Featured songs: “Magic To Do,” “Butterflies Are Free,” “Day By Day,” “All Good Gifts,” “Corner Of The Sky,” “Simple Joys,” “West End Avenue,” “Chanson,” “Gifts Of Love,” “I Hear America Singing,” and “Fathers And Sons.”

Originally produced and broadcast in 1986. For more information go to AnythingGoesPL.com or BPN.FM/AnythingGoes. Theme music arranged by Bruce Coughlin. Sound mixing by David Rapkin. Associate producer Jeff Lunden. Anything Goes – Backstage with Broadway’s Best – is produced and hosted by Paul Lazarus.

Transcript

Hi, this is Paul Lazarus. In the 1980s I produced and hosted a radio series called Anything Goes, a celebration of the American Musical Theater. Now, the Broadway Podcast Network is bringing back these shows. This conversation with Stephen Schwartz originally aired in 1986. 20 years before he wrote WICKED, extraordinary songwriter Stephen Schwartz sat down with me in my living room and, luckily, recorded a few of his lesser-known songs on my crappy piano.

This is ANYTHING GOES, a Celebration of the American Musical Theater--past present and future.
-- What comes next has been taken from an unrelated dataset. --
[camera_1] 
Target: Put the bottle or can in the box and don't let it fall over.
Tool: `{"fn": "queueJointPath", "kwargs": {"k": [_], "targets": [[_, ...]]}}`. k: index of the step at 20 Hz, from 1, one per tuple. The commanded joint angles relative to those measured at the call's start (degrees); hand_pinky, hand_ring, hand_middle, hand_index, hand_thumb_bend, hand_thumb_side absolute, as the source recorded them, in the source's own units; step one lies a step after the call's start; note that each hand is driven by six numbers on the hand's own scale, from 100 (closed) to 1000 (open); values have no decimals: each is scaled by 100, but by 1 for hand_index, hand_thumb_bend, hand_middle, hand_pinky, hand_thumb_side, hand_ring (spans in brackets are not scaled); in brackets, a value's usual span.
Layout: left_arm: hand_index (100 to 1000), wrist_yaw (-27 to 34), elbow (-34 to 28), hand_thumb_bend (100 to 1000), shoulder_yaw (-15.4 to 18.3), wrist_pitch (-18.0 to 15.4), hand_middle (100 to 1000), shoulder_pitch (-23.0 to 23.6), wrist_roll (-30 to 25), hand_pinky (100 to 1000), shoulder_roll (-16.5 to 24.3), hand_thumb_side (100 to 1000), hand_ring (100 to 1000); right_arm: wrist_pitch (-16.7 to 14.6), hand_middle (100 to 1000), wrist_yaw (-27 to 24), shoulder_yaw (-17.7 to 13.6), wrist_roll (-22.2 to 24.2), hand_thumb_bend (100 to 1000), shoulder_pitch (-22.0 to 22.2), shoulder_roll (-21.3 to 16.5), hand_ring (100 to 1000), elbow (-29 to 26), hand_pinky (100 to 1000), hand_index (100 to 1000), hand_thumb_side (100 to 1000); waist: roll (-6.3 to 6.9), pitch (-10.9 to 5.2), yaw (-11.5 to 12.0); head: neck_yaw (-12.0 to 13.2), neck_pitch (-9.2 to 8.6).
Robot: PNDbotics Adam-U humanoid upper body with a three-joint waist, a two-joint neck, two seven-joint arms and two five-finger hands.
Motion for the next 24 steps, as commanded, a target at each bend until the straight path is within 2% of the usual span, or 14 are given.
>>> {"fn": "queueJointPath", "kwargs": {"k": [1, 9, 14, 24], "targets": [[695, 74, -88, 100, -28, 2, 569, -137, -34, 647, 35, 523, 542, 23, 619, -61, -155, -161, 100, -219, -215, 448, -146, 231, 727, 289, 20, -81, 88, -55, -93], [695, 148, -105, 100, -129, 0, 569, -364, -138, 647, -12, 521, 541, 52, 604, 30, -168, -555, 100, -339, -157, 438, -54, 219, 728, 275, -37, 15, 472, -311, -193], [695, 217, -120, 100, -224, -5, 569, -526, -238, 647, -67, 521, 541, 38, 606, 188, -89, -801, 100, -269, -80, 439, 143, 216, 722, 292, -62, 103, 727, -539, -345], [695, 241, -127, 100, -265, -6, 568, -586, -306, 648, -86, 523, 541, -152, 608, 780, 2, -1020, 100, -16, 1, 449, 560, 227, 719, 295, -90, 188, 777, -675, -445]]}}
I’m your host, Paul Lazarus. Today my guest is Stephen Schwartz, whose music and lyrics for GODSPELL, PIPPIN, THE MAGIC SHOW and other musicals have made him one of the most acclaimed songwriters on Broadway.

“MAGIC TO DO” (Ben Vereen)

I asked Stephen Schwartz about his earliest experiences in the musical theater.

Interview

Schwartz: Each show I’d see, I’d say, oh this is the best at that point. There were revivals at that time at City Center of musicals like FINIAN’S RAINBOW and BRIGADOON and I went to see all those things and was really knocked out by them. Probably the productions left something to be desired, but at that time I had no idea, I just thought they were wonderful. But then shortly after that, I went to see GYPSY, and I remember afterwards saying to my parents, that’s the best show I’d ever seen, and they said, “you say that every time,” but this time I knew it was, in fact, the best show I’d seen to that day, and it remained so for a long time thereafter.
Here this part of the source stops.